O diretório estadual do PT escolheu, com as bênçãos do prefeito de Maricá, Washington Quaquá, a chapa do partido ao Senado para as eleições de outubro. Em reunião realizada na manhã deste sábado (18), foram lançados a deputada federal Benedita da Silva como candidata; o vereador Felipe Pires na primeira suplência e o pastor e cantor gospel Kleber Lucas na segunda.
Só que não.
No dia 8 de abril, Benedita havia mandado uma carta ao presidente estadual, Diego Quaquá; ao presidente nacional, Edinho Silva; e à coordenação do Grupo de Trabalho Eleitoral Nacional do partido, indicando o ex-presidente da Casa da Moeda Manoel Severino como o seu suplente. A sugestão de Bené já teria sido levada, ainda que informalmente, ao presidente Lula.
“Também fundador do Partido dos Trabalhadores, secretário de Articulação Política na minha passagem pelo governo do estado, companheiro de trajetória e de caminhada política”, justificou Benedita sua preferência por Manoel Severino.
A turma que faz oposição a Quaquá nem deu o ar de sua graça na reunião do diretório. Nomes e grupos importantes do partido, como os ligados à deputada estadual Verônica Lima e ao ex-prefeito de Maricá Fabiano Horta (antigo aliado e hoje desafeto de Quaquá) preferiram não votar.
A chapa foi aprovada com os votos de 33 de 61 integrantes.
E é aí que o caldo entorna. Por resolução da executiva nacional do partido, para valer, a chapa precisaria de dois terços — e não da maioria simples. Então, a decisão deste sábado não seria válida.
A turma do diretório afirma que a vontade da maioria já foi apontada pelo diretório. Mas admite que será necessária mais uma etapa para validar a escolha.

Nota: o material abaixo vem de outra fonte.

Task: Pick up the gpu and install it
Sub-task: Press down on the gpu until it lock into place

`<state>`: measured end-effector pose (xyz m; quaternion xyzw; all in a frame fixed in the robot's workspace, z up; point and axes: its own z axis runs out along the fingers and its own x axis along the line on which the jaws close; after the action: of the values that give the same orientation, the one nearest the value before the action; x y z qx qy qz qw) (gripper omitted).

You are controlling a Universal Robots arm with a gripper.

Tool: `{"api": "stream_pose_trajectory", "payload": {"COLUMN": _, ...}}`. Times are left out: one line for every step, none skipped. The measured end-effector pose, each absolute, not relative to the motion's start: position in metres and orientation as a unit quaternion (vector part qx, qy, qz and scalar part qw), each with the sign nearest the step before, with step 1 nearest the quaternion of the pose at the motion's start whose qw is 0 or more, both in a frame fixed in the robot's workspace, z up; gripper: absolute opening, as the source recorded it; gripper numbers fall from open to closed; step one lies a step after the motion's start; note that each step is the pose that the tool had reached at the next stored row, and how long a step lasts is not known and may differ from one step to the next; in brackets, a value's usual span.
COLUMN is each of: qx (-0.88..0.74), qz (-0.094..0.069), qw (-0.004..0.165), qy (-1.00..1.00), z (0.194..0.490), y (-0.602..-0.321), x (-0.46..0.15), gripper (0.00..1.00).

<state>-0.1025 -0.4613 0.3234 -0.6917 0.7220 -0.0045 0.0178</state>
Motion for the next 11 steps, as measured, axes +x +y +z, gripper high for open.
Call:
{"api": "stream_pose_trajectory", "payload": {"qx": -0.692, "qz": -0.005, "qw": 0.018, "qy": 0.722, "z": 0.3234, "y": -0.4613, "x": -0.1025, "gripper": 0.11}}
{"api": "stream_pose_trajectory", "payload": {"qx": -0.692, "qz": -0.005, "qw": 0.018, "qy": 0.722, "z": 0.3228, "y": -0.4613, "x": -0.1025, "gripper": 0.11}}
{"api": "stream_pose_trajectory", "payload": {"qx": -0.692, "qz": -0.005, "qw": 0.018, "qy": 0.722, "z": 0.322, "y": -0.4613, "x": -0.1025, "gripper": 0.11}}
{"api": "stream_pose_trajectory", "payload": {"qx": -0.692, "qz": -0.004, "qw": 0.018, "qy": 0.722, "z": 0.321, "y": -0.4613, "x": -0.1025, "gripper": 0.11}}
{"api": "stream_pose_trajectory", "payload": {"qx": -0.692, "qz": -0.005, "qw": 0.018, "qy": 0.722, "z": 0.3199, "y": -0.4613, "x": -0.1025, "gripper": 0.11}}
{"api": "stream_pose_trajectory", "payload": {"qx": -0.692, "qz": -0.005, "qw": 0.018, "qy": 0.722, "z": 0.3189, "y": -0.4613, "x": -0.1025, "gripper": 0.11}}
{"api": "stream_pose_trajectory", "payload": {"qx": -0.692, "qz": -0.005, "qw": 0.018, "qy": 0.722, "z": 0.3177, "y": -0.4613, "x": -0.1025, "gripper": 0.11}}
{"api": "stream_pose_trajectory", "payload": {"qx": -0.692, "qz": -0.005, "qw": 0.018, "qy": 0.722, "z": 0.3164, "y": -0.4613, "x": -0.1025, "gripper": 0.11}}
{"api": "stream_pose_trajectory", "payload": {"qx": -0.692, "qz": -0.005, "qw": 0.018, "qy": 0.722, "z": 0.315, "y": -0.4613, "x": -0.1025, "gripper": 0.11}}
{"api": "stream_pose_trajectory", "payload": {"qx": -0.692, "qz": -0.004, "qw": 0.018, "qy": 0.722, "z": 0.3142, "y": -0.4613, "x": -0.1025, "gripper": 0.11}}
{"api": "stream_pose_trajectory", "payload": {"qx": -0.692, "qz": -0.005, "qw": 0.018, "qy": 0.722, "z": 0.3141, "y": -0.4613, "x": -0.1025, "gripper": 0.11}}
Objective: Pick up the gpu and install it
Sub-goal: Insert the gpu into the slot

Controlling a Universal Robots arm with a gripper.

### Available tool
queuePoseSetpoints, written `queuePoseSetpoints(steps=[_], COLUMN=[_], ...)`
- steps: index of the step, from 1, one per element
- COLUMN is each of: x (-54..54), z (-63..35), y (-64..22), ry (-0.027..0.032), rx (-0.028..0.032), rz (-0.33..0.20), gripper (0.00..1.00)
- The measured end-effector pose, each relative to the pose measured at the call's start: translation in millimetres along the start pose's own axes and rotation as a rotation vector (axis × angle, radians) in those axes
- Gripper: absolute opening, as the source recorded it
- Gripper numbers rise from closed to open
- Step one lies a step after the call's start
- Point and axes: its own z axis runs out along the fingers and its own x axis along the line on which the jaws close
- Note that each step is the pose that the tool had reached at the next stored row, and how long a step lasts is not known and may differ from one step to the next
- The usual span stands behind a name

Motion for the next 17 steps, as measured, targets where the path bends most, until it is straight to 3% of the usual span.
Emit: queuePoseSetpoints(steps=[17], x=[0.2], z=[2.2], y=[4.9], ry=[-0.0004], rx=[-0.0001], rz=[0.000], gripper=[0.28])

“Ficou ainda deliberado que, no dia 23 de maio, será realizado o Encontro Estadual do Partido dos Trabalhadores, dando continuidade ao processo de organização e definição das táticas eleitorais”, diz a nota oficial do partido.
De acordo com integrantes do grupo de Quaquá, se a votação tivesse alcançado os dois terços, não haveria necessidade de novas discussões. Mas, como ficou na maioria simples, a escolha terá que ser ratificada no encontro do dia 23.